START MATERIAL PROVIDED

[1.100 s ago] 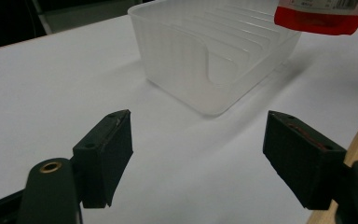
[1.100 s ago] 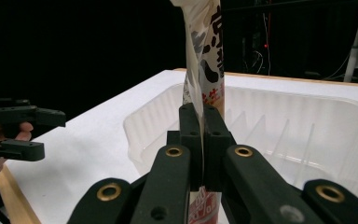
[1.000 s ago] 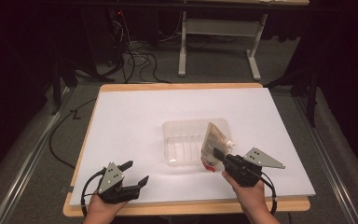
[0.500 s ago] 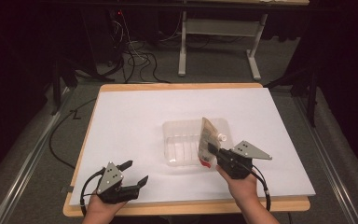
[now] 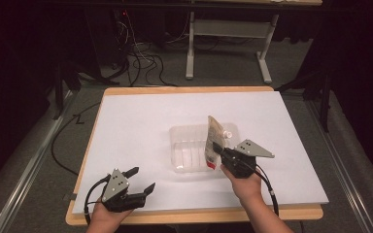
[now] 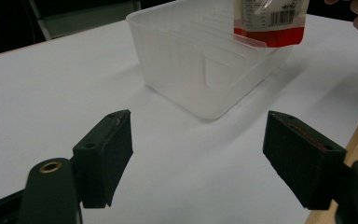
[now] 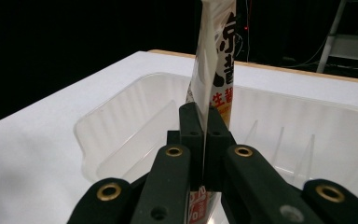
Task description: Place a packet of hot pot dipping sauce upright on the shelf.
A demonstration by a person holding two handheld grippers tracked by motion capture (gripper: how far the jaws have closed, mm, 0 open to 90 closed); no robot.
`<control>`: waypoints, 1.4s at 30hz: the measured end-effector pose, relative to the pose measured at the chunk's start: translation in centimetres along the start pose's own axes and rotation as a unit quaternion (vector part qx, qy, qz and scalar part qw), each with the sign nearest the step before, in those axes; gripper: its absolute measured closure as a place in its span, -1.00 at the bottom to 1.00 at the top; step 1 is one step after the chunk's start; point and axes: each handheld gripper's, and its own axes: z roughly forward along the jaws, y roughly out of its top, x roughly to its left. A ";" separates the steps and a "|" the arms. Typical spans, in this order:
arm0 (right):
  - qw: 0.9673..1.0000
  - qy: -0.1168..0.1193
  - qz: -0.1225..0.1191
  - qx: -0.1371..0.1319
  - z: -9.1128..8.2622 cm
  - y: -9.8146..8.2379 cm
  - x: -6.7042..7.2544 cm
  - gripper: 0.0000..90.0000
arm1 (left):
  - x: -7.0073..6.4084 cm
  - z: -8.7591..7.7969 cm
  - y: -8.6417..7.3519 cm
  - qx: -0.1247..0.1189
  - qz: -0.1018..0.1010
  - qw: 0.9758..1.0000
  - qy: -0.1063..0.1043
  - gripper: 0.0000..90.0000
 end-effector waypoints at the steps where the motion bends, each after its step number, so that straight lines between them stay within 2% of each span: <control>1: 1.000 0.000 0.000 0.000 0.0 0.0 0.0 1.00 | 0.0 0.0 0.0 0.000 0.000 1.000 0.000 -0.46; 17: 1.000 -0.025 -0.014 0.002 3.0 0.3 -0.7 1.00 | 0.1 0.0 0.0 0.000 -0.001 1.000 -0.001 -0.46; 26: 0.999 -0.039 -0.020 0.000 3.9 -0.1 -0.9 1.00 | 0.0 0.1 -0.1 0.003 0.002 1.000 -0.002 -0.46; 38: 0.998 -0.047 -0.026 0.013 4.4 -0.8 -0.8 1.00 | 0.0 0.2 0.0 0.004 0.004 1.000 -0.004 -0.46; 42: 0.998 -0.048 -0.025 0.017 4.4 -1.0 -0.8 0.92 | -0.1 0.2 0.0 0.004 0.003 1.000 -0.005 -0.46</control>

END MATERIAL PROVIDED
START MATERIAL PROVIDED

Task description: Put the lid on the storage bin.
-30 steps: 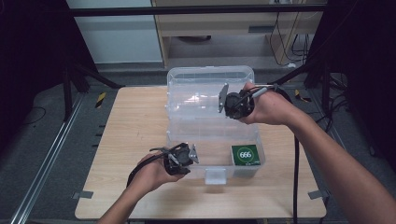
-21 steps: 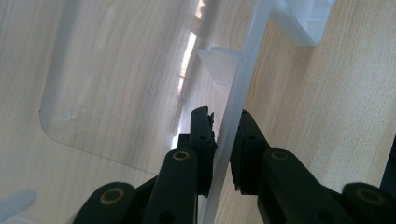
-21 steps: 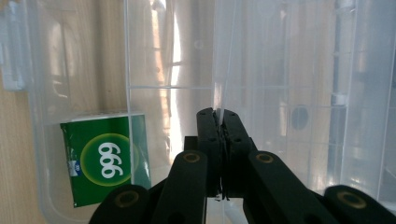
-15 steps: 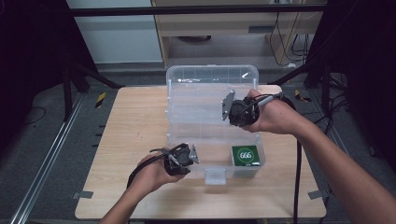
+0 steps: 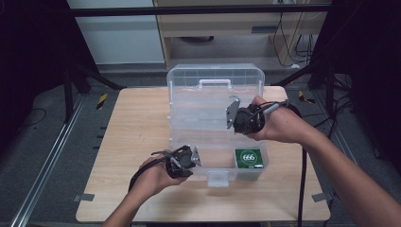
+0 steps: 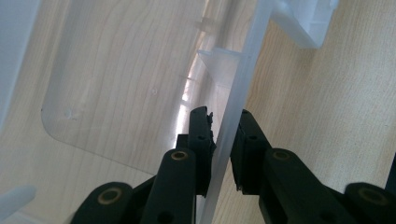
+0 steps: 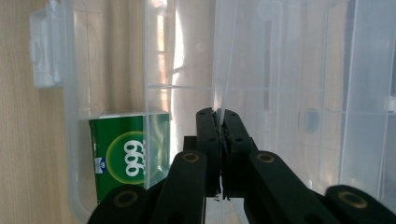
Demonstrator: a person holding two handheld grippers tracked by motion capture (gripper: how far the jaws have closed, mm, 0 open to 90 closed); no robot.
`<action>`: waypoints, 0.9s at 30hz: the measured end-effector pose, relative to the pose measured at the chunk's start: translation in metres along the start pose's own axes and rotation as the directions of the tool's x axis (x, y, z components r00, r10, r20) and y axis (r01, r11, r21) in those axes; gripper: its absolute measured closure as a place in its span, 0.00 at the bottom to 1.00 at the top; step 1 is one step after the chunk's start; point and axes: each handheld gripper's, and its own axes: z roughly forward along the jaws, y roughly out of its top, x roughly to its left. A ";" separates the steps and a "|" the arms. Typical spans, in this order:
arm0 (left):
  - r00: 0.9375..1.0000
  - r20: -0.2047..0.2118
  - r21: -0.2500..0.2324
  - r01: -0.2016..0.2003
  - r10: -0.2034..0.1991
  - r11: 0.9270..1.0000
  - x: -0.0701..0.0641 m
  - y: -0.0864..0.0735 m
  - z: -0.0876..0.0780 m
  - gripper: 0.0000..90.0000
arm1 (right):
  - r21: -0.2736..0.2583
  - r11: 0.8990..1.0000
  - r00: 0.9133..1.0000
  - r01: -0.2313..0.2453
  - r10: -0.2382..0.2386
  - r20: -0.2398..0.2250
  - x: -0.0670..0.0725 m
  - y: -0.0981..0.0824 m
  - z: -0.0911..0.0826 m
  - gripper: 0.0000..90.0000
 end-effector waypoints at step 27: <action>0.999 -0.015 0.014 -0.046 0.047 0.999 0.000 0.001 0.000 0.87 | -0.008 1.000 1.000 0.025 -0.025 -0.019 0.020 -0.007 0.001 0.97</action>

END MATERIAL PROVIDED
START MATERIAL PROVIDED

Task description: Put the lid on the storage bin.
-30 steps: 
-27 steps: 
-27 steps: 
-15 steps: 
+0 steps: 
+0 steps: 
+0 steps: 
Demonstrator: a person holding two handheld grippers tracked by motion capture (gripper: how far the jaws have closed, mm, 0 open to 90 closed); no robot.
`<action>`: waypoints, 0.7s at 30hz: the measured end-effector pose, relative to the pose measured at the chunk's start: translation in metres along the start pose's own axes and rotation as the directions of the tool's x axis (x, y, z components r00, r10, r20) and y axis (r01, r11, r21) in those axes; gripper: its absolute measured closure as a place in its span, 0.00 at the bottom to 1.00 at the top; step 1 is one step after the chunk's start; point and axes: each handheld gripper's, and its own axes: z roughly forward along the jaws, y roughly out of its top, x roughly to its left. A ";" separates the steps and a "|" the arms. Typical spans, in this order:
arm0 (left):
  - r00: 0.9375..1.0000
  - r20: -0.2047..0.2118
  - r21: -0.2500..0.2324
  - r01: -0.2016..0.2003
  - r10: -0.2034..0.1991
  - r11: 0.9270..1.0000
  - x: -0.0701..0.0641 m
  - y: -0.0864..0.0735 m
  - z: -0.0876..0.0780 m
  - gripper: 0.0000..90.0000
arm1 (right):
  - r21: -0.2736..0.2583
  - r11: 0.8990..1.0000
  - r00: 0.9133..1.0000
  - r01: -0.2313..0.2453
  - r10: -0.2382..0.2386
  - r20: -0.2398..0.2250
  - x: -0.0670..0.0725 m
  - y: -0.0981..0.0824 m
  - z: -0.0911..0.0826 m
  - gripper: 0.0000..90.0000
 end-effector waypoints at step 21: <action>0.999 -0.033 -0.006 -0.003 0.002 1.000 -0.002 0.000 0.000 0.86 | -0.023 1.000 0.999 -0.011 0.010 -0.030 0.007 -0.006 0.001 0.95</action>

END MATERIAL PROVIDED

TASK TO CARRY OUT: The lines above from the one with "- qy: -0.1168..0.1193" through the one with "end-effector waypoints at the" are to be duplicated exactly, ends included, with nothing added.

ANSWER SECTION:
  - qy: -0.1168..0.1193
  - qz: -0.1225..0.1191
  - qx: -0.1371..0.1319
  - z: -9.1128..8.2622 cm
  - y: -9.8146..8.2379 cm
  - x: -6.7042..7.2544 cm
  - gripper: 0.0000..90.0000
arm1 (left):
  - x: -7.0073..6.4084 cm
  - z: -8.7591..7.7969 cm
  - y: -8.6417..7.3519 cm
  - qx: -0.1247..0.1189
  - qz: -0.1018..0.1010
  - qw: 0.9758..1.0000
  - qy: -0.1063..0.1043
  - gripper: 0.0000..90.0000
 end-effector waypoints at the steps where the motion bends, each after its step number, so that straight lines between them stay within 2% of each span: <control>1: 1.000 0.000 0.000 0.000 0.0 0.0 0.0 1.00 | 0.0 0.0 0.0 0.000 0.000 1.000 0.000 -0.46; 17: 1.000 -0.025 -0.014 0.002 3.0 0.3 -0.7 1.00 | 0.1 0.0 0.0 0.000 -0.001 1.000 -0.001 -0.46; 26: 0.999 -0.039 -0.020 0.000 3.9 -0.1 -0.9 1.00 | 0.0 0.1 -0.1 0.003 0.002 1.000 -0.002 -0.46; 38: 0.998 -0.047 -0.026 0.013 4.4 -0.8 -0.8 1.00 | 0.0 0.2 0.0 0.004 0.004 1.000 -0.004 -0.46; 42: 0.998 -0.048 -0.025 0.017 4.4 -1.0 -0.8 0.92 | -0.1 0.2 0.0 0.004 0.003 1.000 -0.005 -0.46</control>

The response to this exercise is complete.